We’d normally set the alarm sometime between 5:30 and 6am, and be in our kit and down at breakfast, with everything packed and ready to go, 15 minutes after that. The reason for all the extra organisation is that, with a different town each day and over 1200 riders, Transalp is a massive logistical undertaking, and I never stopped being grateful that the Germans were in charge.
So, for those who’ve not been lucky enough to do a marathon stage race (or one as well-organised as this one), I thought I’d explain a little bit about what goes on, day-to-day, town-to-town, finish line to start line. I can only really give you a rider’s perspective, because a lot of the real behind the scenes stuff is, well, behind the scenes – so it all happened during the 4 or 5 hours each day that Mike and I were slogging up and down mountains.
There are a two main accommodation options for Transalp, like a lot of stage races: hotel or camp. Naomi and Mike did camp last year, so I know that while you will be in a gymnasium, camped on crash mats, surrounded by 300 other riders in various stages of undress, you do have the advantage of being close to the action – the finish line, bike wash, massage, pasta party – every day.
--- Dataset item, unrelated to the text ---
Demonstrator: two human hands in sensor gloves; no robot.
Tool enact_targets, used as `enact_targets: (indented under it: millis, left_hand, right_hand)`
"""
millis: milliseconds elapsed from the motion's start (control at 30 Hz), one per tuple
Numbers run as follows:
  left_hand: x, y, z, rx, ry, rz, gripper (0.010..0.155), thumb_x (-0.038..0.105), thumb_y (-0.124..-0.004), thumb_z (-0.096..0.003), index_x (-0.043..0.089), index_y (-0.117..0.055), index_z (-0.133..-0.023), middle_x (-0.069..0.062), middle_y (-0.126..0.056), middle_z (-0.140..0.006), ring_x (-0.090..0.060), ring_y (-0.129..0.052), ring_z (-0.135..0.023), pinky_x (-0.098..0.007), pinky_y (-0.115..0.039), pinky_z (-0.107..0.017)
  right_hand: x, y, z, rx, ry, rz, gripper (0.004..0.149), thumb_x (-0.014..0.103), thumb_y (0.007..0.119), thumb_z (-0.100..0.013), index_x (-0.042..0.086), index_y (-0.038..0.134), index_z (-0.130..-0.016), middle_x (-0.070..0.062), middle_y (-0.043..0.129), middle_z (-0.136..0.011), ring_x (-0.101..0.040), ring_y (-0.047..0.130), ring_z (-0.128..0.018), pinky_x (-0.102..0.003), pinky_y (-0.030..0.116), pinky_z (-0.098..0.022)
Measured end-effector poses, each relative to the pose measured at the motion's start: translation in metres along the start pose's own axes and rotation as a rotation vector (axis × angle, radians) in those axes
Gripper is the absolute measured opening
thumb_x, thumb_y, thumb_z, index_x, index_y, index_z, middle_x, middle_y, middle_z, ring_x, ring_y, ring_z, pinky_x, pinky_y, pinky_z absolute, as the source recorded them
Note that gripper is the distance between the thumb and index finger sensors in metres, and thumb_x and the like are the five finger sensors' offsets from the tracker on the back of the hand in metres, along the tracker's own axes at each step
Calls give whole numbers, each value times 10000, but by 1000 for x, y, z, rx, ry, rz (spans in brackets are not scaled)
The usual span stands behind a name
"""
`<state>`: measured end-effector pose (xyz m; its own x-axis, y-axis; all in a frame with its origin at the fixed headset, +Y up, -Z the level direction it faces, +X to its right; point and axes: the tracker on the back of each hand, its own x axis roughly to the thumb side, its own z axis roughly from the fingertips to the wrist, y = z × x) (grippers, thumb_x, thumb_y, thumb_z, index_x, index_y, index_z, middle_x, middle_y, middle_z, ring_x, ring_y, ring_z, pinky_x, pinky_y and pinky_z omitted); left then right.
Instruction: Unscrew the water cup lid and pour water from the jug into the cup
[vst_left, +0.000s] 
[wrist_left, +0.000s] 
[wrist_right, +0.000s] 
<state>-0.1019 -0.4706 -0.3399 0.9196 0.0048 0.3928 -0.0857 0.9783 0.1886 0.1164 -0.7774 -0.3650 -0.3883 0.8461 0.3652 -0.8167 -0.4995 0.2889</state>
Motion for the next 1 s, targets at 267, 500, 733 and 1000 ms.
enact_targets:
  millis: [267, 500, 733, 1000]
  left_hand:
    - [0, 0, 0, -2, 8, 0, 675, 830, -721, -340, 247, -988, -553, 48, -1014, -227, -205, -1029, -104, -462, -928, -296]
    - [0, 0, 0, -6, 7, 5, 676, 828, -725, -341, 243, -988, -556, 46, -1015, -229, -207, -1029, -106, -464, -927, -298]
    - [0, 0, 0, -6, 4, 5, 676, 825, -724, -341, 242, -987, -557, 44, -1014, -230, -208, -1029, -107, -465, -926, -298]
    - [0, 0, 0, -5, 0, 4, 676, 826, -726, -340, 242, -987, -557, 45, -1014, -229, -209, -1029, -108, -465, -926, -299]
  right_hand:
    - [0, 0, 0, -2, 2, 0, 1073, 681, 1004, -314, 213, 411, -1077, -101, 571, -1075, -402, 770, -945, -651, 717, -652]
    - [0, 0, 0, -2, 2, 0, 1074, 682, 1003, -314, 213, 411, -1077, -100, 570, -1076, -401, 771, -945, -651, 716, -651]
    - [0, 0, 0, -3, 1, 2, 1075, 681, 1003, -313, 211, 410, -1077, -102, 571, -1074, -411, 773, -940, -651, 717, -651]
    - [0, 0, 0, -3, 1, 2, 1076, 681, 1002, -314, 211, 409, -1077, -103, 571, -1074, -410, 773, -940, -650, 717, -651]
Hotels are the luxurious option. When I say luxurious, this often meant bunking in with 5 boys and their bums in a hostel, but there were nights when Mike and I had rooms, and even a whole apartment, just to ourselves.
Every single rider at Transalp is given an enormous, 80x100x30cm bag, numbered, and every bag, that’s 1200 of them, is picked up from wherever you are, every morning. Usually early. Which is why I rode every stage with a toothbrush in my pocket. Bags usually disappeared when we were having breakfast, and my dedication to oral hygiene will not be challenged, not even by German efficiency. Anything and everything you leave out of your bag is on you, all day. I’m glad I don’t feel about my hair the way I feel about my teeth.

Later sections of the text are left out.